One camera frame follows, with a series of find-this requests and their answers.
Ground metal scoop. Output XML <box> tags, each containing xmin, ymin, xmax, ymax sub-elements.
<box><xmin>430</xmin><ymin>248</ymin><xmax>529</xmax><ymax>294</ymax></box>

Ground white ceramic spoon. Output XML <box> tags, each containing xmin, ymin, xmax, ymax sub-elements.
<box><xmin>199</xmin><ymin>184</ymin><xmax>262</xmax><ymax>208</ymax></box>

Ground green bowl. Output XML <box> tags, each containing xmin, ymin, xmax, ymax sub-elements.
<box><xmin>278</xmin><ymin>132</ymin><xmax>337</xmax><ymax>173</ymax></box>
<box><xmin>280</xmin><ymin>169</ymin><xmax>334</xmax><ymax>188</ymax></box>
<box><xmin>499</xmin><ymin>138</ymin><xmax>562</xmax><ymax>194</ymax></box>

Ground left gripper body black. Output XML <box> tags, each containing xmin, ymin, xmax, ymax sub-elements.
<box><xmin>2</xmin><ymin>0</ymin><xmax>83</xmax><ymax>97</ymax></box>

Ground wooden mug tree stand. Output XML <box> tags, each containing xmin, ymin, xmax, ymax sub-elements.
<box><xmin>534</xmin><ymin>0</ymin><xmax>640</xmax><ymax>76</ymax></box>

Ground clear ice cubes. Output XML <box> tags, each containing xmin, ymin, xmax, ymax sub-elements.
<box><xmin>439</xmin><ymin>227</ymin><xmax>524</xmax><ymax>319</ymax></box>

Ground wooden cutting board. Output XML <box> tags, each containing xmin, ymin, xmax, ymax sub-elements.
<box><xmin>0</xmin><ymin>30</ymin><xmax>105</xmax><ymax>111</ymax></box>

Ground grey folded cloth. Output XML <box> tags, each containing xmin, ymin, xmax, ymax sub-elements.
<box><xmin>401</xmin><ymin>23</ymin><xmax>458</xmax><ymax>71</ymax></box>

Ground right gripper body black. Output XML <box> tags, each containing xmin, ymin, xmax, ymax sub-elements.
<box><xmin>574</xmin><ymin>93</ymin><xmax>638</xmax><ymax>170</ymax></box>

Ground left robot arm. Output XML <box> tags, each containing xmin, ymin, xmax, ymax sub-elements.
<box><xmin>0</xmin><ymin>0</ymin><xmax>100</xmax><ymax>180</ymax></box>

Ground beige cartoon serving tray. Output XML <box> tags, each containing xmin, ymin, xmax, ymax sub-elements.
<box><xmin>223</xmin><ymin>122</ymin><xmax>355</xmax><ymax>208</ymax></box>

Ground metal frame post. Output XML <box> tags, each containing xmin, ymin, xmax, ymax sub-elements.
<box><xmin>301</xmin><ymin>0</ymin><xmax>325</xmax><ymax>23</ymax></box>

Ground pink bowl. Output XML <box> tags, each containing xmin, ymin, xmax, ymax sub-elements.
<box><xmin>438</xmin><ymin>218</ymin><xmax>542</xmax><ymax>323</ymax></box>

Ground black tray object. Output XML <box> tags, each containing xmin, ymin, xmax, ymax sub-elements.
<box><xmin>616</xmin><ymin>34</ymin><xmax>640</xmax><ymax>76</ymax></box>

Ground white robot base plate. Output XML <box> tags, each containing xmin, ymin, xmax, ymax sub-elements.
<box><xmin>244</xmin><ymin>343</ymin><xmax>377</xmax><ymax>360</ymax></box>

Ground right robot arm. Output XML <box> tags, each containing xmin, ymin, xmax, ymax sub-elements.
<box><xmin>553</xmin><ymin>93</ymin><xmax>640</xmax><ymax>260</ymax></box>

### What you will do
Give the number of lines containing "black" in the entries, and no other text.

### Task response
3